当社グループは、同業他社等に対するM&A及び業務提携を実施することにより当社グループの事業を補完・強化するのみならず、非連続的かつ飛躍的な成長が可能であると考えており、M&A及び業務提携を積極的に検討してまいります。その際、対象企業や事業の財務、税務、法務及びビジネス等について詳細なデューデリジェンスを行う等、意思決定のために必要かつ十分と考えられる情報収集、精査、検討をすることにより、可能な限りリスク回避に努めますが、M&A及び業務提携後において、当社グループが認識していない問題が明らかとなった場合や、市場環境や競合状況の変化及び何らかの事由により事業展開が計画どおりに進まない場合、対象企業の株式価値や譲り受けた事業資産の減損処理を行う必要を及ぼす等、当社グループの経営成績及び財政状態に影響を及ぼす可能性があります。

 

(20)新株予約権の行使による株式価値の希薄化について

当社グループでは、株主価値の向上を意識した経営の推進を図るとともに、役員及び従業員の業績向上に対する意欲や士気を一層高めることを目的として、役員及び従業員に対して新株予約権を付与しております。本書提出日現在における新株予約権による潜在株式数は348,013株であり、発行済株式総数16,135,837株の2.16%に相当いたします。権利行使についての条件が満たされ、これらの新株予約権が行使された場合には、将来的に当社株式の株式価値の希薄化や株式売買需給への影響をもたらし、当社の株価形成に影響を及ぼす可能性があります。

 

 

(21)ソニーグループ各社との関係について

① ソニーグループ各社との競合関係について

当社グループは、リアルビジネス(不動産)を内包することで実務有用性の高いDX支援を顧客に提供できるAI Saasプロバイダーであり、ソニーグループ各社との事業における競合は生じておりません。ただし、将来的にソニーグループ各社の経営方針に変更が生じた場合等には、ソニーグループ各社との事業の競合により当社グループの経営成績及び財政状態に影響を及ぼす可能性があります。

② ソニーグループ各社との人的関係について

本書提出日現在、AIクラウド&コンサルティング事業において、ソニーグループ株式会社及びその子会社から若干名出向従業員を受け入れております。
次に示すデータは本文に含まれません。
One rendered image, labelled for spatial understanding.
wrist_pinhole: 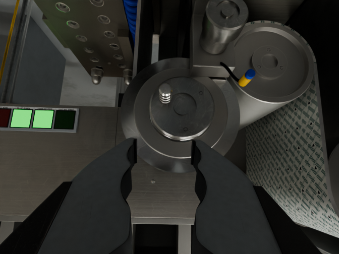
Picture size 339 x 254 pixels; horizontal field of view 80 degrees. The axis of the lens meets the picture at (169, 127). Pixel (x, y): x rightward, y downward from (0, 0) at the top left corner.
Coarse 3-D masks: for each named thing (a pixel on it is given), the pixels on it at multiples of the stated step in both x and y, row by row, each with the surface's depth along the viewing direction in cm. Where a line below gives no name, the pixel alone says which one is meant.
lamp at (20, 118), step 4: (16, 112) 57; (20, 112) 57; (24, 112) 57; (28, 112) 57; (16, 116) 57; (20, 116) 57; (24, 116) 57; (28, 116) 57; (12, 120) 57; (16, 120) 57; (20, 120) 57; (24, 120) 57; (28, 120) 57; (12, 124) 57; (16, 124) 57; (20, 124) 57; (24, 124) 57; (28, 124) 57
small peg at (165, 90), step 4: (164, 84) 21; (168, 84) 21; (160, 88) 20; (164, 88) 20; (168, 88) 20; (172, 88) 21; (160, 92) 20; (164, 92) 20; (168, 92) 20; (172, 92) 21; (160, 96) 21; (164, 96) 21; (168, 96) 21; (160, 100) 23; (164, 100) 22; (168, 100) 22
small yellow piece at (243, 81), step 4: (220, 64) 23; (224, 64) 23; (228, 68) 22; (248, 72) 19; (252, 72) 19; (232, 76) 22; (244, 76) 20; (248, 76) 19; (252, 76) 19; (236, 80) 22; (240, 80) 21; (244, 80) 20; (248, 80) 20; (240, 84) 21; (244, 84) 21
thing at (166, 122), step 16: (176, 80) 24; (192, 80) 24; (176, 96) 24; (192, 96) 23; (208, 96) 23; (160, 112) 23; (176, 112) 23; (192, 112) 23; (208, 112) 23; (160, 128) 22; (176, 128) 22; (192, 128) 23
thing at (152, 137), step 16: (160, 80) 26; (208, 80) 26; (144, 96) 25; (144, 112) 25; (224, 112) 25; (144, 128) 24; (208, 128) 24; (224, 128) 24; (160, 144) 24; (176, 144) 24; (208, 144) 24
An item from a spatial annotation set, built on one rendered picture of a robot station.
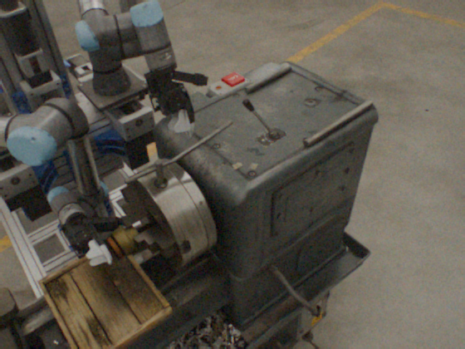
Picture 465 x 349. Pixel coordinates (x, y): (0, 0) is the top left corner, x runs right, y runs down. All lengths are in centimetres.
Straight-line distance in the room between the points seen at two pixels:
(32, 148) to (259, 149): 62
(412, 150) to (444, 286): 108
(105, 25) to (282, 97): 61
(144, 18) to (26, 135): 42
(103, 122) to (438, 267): 191
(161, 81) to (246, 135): 32
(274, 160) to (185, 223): 30
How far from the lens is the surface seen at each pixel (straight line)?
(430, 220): 290
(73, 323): 141
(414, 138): 344
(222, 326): 165
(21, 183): 161
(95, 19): 120
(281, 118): 135
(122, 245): 124
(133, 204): 126
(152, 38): 109
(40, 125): 120
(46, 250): 253
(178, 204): 117
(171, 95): 112
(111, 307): 140
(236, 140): 127
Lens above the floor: 206
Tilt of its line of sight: 45 degrees down
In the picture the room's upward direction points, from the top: 8 degrees counter-clockwise
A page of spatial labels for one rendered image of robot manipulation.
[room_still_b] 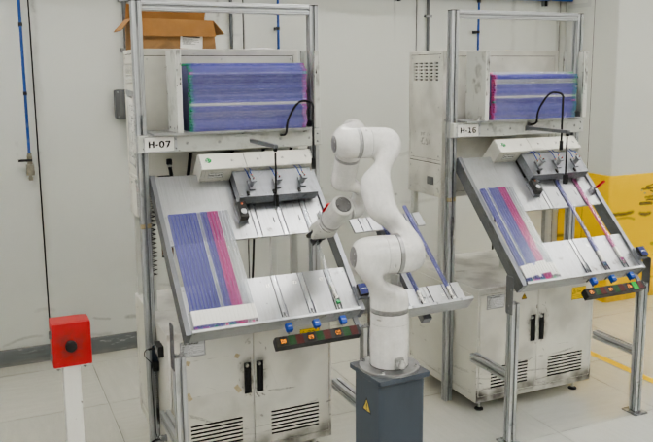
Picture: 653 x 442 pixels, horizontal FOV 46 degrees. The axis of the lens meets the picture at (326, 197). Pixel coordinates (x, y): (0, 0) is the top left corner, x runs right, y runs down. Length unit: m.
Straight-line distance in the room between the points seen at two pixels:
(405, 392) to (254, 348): 0.94
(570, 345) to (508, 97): 1.28
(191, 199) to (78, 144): 1.56
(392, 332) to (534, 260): 1.25
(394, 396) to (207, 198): 1.16
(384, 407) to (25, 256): 2.71
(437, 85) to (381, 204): 1.53
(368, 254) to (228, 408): 1.20
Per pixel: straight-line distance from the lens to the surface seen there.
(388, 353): 2.43
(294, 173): 3.23
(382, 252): 2.33
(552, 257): 3.60
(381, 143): 2.50
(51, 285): 4.68
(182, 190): 3.13
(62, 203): 4.59
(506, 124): 3.83
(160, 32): 3.43
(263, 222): 3.11
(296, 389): 3.36
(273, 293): 2.94
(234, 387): 3.25
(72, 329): 2.83
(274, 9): 3.30
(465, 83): 3.88
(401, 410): 2.49
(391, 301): 2.38
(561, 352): 4.09
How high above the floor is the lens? 1.62
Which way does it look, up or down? 9 degrees down
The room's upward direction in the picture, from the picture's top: straight up
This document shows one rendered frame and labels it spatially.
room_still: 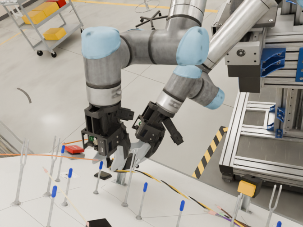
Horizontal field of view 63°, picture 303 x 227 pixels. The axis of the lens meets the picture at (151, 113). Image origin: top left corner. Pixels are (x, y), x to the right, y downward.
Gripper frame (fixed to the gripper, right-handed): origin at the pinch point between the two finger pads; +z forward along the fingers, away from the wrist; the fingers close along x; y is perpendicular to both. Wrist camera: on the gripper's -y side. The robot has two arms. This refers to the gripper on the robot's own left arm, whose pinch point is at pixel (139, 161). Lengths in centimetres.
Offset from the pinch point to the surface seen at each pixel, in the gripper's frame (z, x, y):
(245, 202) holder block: -9.6, 21.1, -25.3
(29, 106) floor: 115, -270, 30
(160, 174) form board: 2.3, -0.3, -10.2
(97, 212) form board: 2.8, 23.9, 16.1
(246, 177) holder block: -16.2, 19.8, -20.9
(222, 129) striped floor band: -5, -96, -109
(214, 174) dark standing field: 23, -63, -98
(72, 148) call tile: 8.9, -10.4, 19.0
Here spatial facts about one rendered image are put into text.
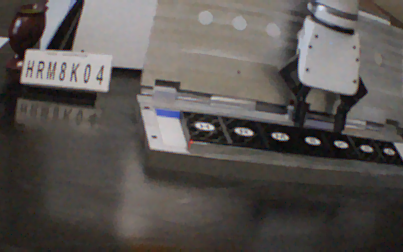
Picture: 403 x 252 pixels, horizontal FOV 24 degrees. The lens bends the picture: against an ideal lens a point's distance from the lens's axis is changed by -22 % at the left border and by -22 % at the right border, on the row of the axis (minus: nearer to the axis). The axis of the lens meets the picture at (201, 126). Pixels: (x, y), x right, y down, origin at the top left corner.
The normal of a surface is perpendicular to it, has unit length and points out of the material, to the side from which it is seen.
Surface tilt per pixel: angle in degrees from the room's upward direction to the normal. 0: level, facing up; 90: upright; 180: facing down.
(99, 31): 90
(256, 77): 75
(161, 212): 0
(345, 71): 89
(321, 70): 89
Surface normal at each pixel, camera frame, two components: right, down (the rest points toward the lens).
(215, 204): 0.18, -0.93
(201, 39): 0.17, 0.10
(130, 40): 0.13, 0.34
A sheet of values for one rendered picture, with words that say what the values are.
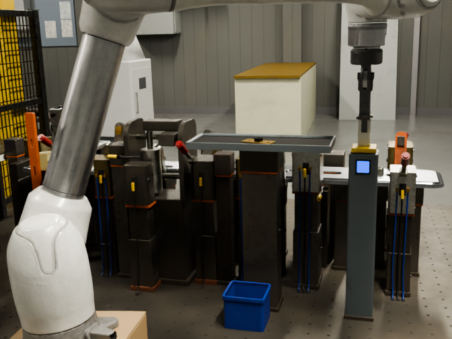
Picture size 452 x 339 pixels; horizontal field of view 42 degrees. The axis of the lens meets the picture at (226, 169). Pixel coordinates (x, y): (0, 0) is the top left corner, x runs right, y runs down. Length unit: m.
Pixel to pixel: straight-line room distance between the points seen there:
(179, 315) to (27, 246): 0.56
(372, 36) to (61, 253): 0.83
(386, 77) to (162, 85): 3.83
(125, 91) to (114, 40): 6.43
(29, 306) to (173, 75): 9.28
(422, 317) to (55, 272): 0.95
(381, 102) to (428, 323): 7.90
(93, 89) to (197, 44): 8.89
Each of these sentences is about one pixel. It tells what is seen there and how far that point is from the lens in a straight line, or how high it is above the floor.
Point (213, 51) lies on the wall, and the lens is 10.16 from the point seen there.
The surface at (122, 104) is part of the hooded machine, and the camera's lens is 7.84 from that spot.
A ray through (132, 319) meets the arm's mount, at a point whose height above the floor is 0.81.
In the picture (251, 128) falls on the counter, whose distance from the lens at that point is 7.38.
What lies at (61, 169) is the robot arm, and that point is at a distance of 1.39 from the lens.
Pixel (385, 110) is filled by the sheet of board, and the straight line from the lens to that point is 9.40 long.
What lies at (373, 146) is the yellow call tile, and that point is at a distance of 1.48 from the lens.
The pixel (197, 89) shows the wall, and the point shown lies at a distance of 10.29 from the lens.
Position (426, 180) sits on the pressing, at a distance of 1.80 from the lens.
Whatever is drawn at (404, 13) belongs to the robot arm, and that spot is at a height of 1.47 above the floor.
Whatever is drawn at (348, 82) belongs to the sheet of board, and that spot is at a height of 0.57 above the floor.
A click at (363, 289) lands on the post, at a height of 0.79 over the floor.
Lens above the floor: 1.45
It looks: 14 degrees down
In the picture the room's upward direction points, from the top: 2 degrees counter-clockwise
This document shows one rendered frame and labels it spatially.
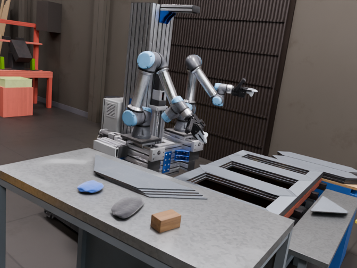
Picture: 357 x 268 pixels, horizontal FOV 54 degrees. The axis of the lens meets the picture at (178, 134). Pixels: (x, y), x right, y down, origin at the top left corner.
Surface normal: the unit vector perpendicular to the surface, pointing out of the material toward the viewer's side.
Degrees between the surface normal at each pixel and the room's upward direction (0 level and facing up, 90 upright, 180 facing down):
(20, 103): 90
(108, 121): 90
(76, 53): 90
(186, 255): 0
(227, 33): 90
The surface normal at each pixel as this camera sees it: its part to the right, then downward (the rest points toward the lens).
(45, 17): -0.64, 0.10
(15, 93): 0.79, 0.23
なお、役員の兼任はありません。

当社グループはソニーグループ各社の人的資源を活用するため、これまで出向者を受け入れてきましたが、今後は大幅な出向者の受け入れは行わず、転籍及び出向解消等により、出向者数を限定的なものとする方針であります。また、今後、当社グループに対するソニーグループ株式会社の出資比率が変更された場合には、これらの人的関係が変動する可能性があります。

 

(22)経営上の重要な契約等

当社グループの経営上の重要な契約等は、「第2 事業の状況 4 経営上の重要な契約等」に記載のとおり(ただし、ヤフー株式会社との間の業務提携契約及び共同開発契約は2022年3月31日で終了)であります。これらの契約が、事業環境の変化、契約の相手方の方針の変更その他、不測の理由で終了したり、契約の履行に支障が生じた場合には、当社グループの業績及び財政状態に重要な影響を及ぼす可能性があります。